## DIRECTIONS
Reproduce the data exactly as given, except for any images.
# # # # #
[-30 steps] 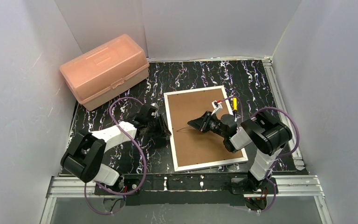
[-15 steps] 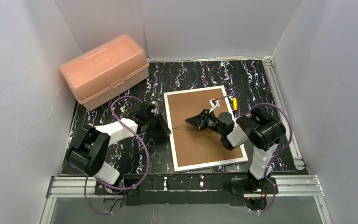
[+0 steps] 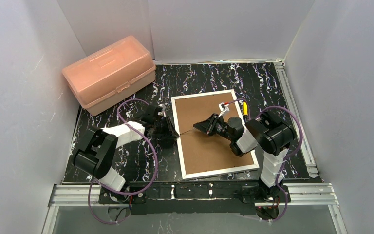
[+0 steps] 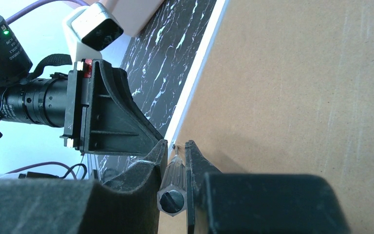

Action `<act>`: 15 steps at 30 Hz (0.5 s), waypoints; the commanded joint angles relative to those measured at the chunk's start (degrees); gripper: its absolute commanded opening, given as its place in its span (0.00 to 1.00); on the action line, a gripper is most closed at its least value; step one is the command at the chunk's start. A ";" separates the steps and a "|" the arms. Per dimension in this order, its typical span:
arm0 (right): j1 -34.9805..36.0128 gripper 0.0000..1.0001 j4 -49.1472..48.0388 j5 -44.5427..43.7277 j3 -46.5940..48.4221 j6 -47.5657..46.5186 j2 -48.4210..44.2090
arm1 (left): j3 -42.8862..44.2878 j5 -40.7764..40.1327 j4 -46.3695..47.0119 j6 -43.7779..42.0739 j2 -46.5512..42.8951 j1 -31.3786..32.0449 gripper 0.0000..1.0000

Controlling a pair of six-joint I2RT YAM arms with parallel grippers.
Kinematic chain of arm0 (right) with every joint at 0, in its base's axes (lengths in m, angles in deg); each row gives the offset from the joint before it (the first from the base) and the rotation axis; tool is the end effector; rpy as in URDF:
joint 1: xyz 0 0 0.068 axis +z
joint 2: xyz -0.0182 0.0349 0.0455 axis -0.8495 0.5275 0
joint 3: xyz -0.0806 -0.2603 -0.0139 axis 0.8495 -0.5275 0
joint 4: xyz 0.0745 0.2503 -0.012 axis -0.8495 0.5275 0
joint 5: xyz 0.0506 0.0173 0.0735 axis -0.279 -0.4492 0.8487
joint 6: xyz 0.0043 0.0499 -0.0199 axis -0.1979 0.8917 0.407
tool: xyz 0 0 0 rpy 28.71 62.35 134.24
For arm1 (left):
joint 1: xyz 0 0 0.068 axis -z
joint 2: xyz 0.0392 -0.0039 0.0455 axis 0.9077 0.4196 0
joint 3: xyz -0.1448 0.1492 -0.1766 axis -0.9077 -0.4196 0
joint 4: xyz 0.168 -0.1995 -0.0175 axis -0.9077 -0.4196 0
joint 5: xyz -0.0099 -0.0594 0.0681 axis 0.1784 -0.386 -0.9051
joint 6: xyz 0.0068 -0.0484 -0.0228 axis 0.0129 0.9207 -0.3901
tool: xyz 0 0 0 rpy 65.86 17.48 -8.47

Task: Take the photo out of the frame
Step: Release the photo frame item from the photo frame.

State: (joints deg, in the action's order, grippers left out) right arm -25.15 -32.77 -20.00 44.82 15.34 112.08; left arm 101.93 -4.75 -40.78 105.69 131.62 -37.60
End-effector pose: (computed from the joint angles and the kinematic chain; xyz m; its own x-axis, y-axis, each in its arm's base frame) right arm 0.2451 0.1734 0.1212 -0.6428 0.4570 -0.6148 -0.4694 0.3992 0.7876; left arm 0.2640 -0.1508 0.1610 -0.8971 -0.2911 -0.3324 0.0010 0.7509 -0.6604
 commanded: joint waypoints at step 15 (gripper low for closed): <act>0.34 0.01 -2.13 1.25 -0.14 -0.25 1.43 | 1.41 2.16 0.34 -0.42 0.55 -0.44 0.09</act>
State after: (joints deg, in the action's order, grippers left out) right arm -25.15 -33.07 -19.78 44.82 15.78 112.27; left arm 102.08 -3.75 -40.34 105.56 131.73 -38.38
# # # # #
## COMPLETED TASK
[-30 steps] 
[-15 steps] 
[+0 steps] 
[+0 steps] 

Action `<act>`: 15 steps at 30 Hz (0.5 s), waypoints; the commanded joint angles relative to those measured at the chunk's start (degrees); gripper: its absolute commanded opening, given as its place in its span (0.00 to 1.00); on the action line, a gripper is most closed at its least value; step one is the command at the chunk's start. A ";" separates the steps and a "|" the arms. Per dimension in this order, its typical span:
arm0 (right): j1 -34.9805..36.0128 gripper 0.0000..1.0001 j4 -49.1472..48.0388 j5 -44.5427..43.7277 j3 -46.5940..48.4221 j6 -47.5657..46.5186 j2 -48.4210..44.2090
arm1 (left): j3 -42.8862..44.2878 j5 -40.7764..40.1327 j4 -46.3695..47.0119 j6 -43.7779..42.0739 j2 -46.5512..42.8951 j1 -31.3786..32.0449 gripper 0.0000..1.0000

Controlling a pair of six-joint I2RT YAM arms with parallel grippers.
Kinematic chain of arm0 (right) with every joint at 0, in its base's axes (lengths in m, angles in deg); each row gives the offset from the joint before it (the first from the base) and the rotation axis; tool is the end effector; rpy as in URDF:
joint 1: xyz 0 0 0.068 axis +z
joint 2: xyz -0.0182 0.0349 0.0455 axis -0.8495 0.5275 0
joint 3: xyz -0.0806 -0.2603 -0.0139 axis 0.8495 -0.5275 0
joint 4: xyz 0.0745 0.2503 -0.012 axis -0.8495 0.5275 0
joint 5: xyz 0.0506 0.0173 0.0735 axis -0.279 -0.4492 0.8487
joint 6: xyz 0.0043 0.0499 -0.0199 axis -0.1979 0.8917 0.407
tool: xyz 0 0 0 rpy 28.71 62.35 134.24
For arm1 (left):
joint 1: xyz 0 0 0.068 axis -z
joint 2: xyz 0.0392 -0.0039 0.0455 axis 0.9077 0.4196 0
joint 3: xyz -0.1448 0.1492 -0.1766 axis -0.9077 -0.4196 0
joint 4: xyz 0.168 -0.1995 -0.0175 axis -0.9077 -0.4196 0
joint 5: xyz -0.0099 -0.0594 0.0681 axis 0.1784 -0.386 -0.9051
joint 6: xyz 0.0068 -0.0484 -0.0228 axis 0.0129 0.9207 -0.3901
tool: xyz 0 0 0 rpy 65.86 17.48 -8.47

Task: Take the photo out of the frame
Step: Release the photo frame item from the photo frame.

State: (joints deg, in the action's order, grippers left out) right arm -25.15 -32.77 -20.00 44.82 15.34 112.08; left arm 101.93 -4.75 -40.78 105.69 131.62 -37.60
End-effector pose: (computed from the joint angles and the kinematic chain; xyz m; its own x-axis, y-axis, each in its arm's base frame) right arm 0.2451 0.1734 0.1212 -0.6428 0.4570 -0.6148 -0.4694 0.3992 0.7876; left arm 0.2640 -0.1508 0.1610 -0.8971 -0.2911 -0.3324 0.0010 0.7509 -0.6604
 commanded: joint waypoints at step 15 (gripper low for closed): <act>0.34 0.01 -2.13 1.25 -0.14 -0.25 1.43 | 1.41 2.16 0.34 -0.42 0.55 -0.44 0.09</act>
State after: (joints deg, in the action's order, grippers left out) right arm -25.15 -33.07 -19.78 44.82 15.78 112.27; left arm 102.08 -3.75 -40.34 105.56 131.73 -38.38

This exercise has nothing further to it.